> PROBLEM REQUIREMENTS: Only the lines below, from the one with "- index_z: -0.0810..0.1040" through the one with "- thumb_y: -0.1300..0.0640", are to be written out, exactly.

> AVAILABLE DATA:
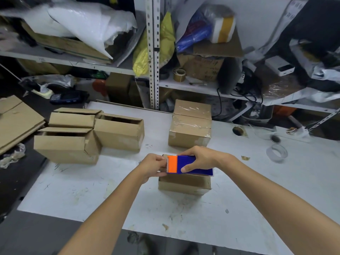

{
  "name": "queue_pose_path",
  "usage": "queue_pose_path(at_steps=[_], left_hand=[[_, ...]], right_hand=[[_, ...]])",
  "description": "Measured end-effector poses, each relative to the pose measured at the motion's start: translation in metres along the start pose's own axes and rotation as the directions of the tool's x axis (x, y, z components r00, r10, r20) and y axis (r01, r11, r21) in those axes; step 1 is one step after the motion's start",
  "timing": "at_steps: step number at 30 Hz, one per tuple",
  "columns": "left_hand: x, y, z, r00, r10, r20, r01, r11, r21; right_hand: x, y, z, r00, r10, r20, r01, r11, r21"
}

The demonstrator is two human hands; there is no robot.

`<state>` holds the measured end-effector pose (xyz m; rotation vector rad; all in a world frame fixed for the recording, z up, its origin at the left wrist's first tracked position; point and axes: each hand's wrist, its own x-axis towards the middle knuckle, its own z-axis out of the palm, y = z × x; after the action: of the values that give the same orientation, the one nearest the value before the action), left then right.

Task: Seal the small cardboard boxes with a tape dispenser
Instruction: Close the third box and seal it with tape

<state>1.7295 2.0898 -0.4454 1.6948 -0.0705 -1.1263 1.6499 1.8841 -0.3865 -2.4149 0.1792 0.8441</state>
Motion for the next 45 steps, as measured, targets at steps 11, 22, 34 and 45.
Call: queue_pose_path(at_steps=[11,22,34,45], left_hand=[[0.012,-0.018,-0.022,0.963,-0.03,-0.269,0.027,1.0,-0.015],[0.027,-0.033,-0.011,0.936,-0.094,-0.339,0.098,0.995,-0.007],[0.039,-0.066,-0.005,0.928,-0.089,-0.362,0.129,0.988,0.09],[0.035,-0.068,-0.01,0.938,0.091,-0.335,-0.019,0.977,0.214]], right_hand=[[0.016,-0.019,-0.001,0.995,0.091,0.028,-0.087,0.991,-0.1],[0.033,-0.044,0.001,0.977,0.2,0.07,-0.174,0.946,-0.274],[0.046,-0.058,0.007,0.964,0.252,0.084,-0.211,0.919,-0.333],[0.042,-0.059,0.005,0.969,0.236,0.068,-0.201,0.922,-0.332]])
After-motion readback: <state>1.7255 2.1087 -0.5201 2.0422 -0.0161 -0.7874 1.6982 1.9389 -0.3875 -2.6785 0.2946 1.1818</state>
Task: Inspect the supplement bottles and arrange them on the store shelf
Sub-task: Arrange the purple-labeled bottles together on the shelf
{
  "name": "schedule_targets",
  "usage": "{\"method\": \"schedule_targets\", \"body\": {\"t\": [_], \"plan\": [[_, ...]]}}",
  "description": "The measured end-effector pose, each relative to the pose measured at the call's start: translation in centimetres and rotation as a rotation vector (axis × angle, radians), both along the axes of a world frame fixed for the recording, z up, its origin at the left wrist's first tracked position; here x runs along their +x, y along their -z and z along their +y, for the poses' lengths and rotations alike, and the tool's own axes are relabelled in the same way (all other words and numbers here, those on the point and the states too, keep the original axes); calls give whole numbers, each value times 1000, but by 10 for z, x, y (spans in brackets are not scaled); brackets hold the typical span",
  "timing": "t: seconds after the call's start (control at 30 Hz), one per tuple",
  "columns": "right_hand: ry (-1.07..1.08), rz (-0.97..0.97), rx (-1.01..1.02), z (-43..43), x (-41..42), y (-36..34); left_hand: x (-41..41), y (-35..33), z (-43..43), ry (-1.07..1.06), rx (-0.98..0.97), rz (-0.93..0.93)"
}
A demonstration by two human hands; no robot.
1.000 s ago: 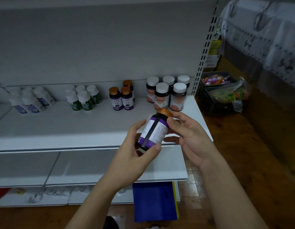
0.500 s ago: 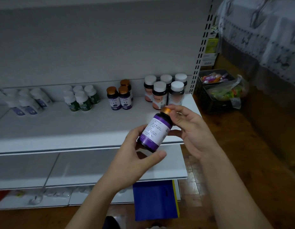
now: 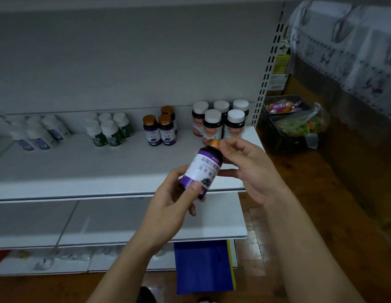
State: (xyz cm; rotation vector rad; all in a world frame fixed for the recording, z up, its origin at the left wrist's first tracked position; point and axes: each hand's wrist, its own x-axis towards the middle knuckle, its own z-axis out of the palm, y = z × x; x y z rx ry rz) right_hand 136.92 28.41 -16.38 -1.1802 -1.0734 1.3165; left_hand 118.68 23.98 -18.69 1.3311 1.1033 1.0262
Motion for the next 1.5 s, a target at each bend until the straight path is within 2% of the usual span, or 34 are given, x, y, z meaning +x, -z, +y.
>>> {"method": "schedule_targets", "body": {"t": [0.1, 0.2, 0.3, 0.47, 0.67, 0.87, 1.07, 1.23, 1.37, 1.5], "plan": [[-38, 69, -24, -2, -2, 1, -5, 0, 0, -14, -28, -43], [-11, 49, -11, -1, -10, 0, -12, 3, 2, 14, -67, -7], [7, -7, 2, 2, -21, -3, -20, 8, 4, 64, -59, 129], [23, -46, 15, 8, -37, -3, -29, 10, 8, -4, -13, 302], [-39, -131, -16, 20, -49, 1, -44, 15, 19, -61, 18, 380], [-115, -381, -17, 39, -64, -1, -64, 26, 35, -87, 16, 420], [-196, -633, 36, 67, -86, -20, -87, 28, 62, -151, 112, 490], [-245, -939, 98, 102, -120, -45, -110, 27, 102, -187, 160, 509], [-239, -967, 159, 135, -140, -60, -131, 21, 137, -181, 210, 496], [-141, -1049, 267, 180, -159, -70, -150, 15, 172, -146, 123, 656]]}}
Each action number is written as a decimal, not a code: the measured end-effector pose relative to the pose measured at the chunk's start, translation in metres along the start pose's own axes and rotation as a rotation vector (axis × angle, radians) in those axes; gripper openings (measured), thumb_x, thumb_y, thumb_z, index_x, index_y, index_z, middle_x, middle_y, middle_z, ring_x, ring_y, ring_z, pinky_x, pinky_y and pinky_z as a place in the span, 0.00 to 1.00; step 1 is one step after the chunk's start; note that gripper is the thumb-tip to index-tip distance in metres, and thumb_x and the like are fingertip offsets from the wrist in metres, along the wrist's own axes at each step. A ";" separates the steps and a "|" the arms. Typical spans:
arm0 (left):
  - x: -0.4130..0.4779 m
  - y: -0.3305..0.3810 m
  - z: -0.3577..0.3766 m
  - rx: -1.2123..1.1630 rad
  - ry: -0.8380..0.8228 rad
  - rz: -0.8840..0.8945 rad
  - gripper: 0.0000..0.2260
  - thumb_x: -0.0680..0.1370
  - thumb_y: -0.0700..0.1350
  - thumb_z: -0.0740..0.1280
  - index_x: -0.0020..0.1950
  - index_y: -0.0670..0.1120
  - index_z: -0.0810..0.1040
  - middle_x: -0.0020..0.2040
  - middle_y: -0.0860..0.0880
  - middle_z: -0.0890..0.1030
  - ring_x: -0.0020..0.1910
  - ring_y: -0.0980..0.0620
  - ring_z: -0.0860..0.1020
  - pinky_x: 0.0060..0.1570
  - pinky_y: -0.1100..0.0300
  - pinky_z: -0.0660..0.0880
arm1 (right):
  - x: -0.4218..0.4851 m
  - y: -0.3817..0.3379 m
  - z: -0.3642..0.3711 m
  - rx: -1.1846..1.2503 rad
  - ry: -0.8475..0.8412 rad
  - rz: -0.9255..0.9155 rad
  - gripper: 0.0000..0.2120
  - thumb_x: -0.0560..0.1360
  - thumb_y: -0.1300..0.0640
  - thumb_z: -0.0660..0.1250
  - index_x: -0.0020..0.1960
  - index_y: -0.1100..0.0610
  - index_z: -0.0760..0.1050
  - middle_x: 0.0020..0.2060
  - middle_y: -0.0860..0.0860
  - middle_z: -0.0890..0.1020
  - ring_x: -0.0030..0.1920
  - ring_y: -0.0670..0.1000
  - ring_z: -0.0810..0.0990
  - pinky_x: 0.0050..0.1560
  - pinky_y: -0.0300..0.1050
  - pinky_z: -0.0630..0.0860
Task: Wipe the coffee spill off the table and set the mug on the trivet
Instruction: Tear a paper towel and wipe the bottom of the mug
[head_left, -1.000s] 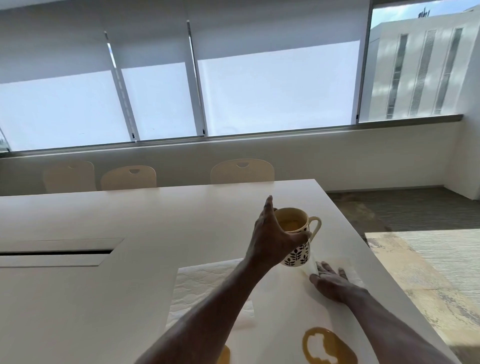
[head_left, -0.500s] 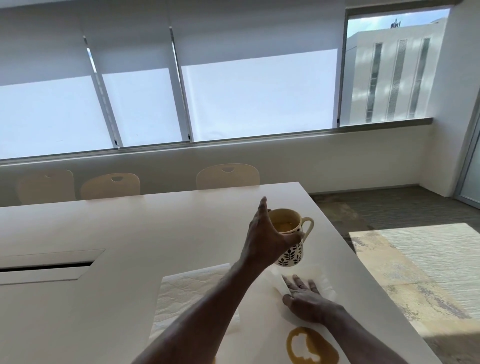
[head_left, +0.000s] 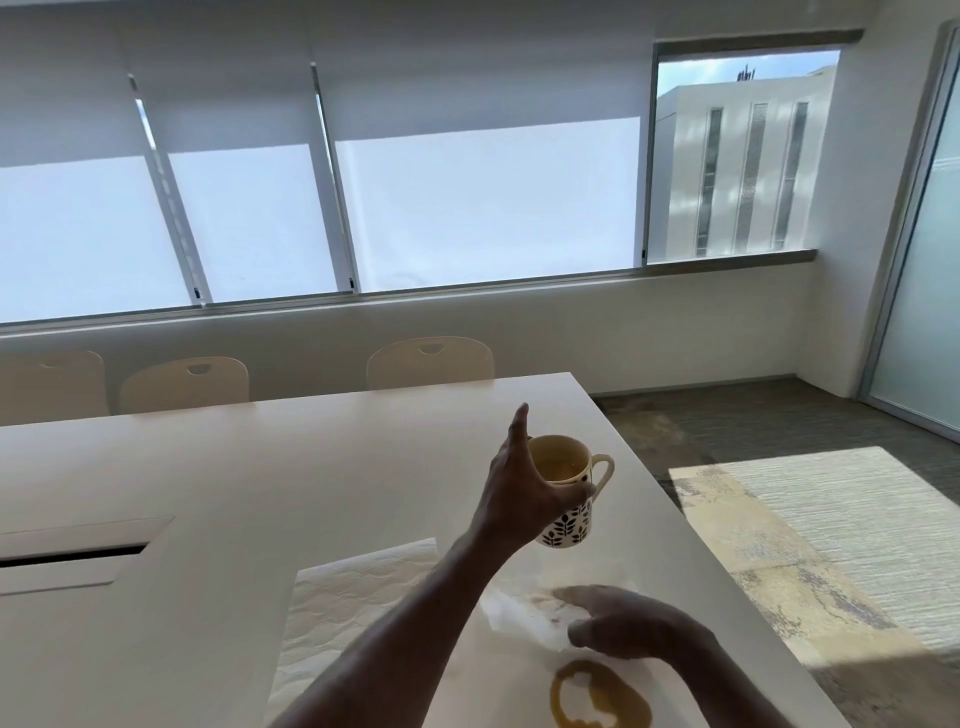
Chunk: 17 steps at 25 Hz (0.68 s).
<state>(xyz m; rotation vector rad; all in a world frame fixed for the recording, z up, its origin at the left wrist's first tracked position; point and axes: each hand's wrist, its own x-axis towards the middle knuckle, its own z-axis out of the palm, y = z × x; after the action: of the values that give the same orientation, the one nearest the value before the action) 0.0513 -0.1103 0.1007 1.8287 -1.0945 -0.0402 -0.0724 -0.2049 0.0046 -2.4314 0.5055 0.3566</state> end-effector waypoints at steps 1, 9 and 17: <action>0.001 -0.004 -0.001 -0.002 -0.004 -0.006 0.54 0.64 0.57 0.80 0.80 0.52 0.49 0.72 0.43 0.71 0.68 0.44 0.71 0.63 0.52 0.71 | -0.004 0.007 -0.014 0.047 0.122 0.008 0.22 0.75 0.56 0.61 0.69 0.59 0.71 0.70 0.56 0.73 0.68 0.56 0.72 0.70 0.52 0.70; 0.011 -0.022 0.020 -0.018 -0.072 0.029 0.56 0.65 0.54 0.80 0.80 0.52 0.45 0.68 0.41 0.74 0.66 0.46 0.74 0.64 0.53 0.73 | 0.005 0.003 -0.082 0.926 0.659 -0.121 0.11 0.80 0.50 0.63 0.57 0.55 0.77 0.49 0.57 0.83 0.48 0.58 0.85 0.43 0.46 0.83; 0.026 -0.054 0.048 -0.009 -0.152 0.014 0.58 0.66 0.53 0.80 0.79 0.54 0.39 0.71 0.40 0.71 0.68 0.44 0.72 0.66 0.46 0.72 | 0.046 0.032 -0.084 1.035 0.646 -0.040 0.09 0.80 0.59 0.64 0.47 0.63 0.79 0.44 0.63 0.84 0.43 0.62 0.86 0.42 0.50 0.83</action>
<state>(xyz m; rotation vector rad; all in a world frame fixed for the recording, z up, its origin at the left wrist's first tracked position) 0.0801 -0.1561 0.0462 1.8335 -1.2102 -0.1787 -0.0345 -0.2934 0.0350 -1.4742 0.6811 -0.6086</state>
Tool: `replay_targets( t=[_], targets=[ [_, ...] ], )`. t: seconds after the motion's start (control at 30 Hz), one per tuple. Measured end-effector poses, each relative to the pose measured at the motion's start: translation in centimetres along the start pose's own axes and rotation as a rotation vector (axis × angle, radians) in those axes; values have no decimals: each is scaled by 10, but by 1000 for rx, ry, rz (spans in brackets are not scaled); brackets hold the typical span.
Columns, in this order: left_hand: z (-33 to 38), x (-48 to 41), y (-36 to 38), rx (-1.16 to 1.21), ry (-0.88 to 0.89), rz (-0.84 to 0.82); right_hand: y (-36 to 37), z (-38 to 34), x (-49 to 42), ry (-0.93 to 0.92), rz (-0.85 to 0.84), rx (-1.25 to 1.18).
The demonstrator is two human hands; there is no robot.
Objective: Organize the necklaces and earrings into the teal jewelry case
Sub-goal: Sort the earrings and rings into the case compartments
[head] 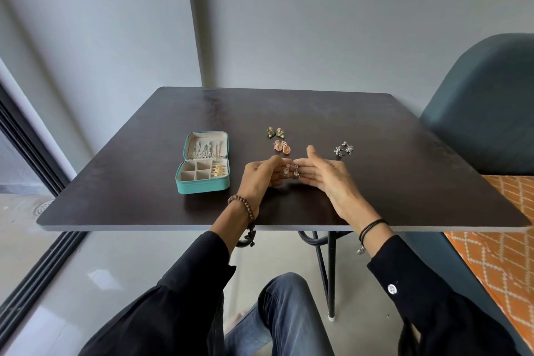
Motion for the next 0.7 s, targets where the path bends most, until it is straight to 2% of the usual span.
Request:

> COMPLETED TASK:
  - index_z: -0.0810..0.1040
  - middle_x: -0.0020..0.2040
  - middle_y: -0.0860..0.0880
  - middle_z: -0.0890..0.1030
  - ring_x: -0.0020..0.1910
  - ring_y: -0.0980..0.0620
  - ring_z: -0.0860..0.1020
  - pinky_x: 0.0060..0.1570
  - pinky_y: -0.1100..0.0300
  - pinky_z: -0.0660..0.0880
arm1 (right):
  - x: -0.4218..0.4851 m
  - y: -0.3817..0.3379 m
  - z: -0.3642..0.3711 m
  - rx: -1.1846..1.2503 rad
  - ry: -0.8475..0.8412 rad
  - rz: -0.9255..0.9155 rad
  - gripper: 0.0000..0.2120
  - thumb_x: -0.0560..0.1360
  - thumb_y: -0.1300..0.0640

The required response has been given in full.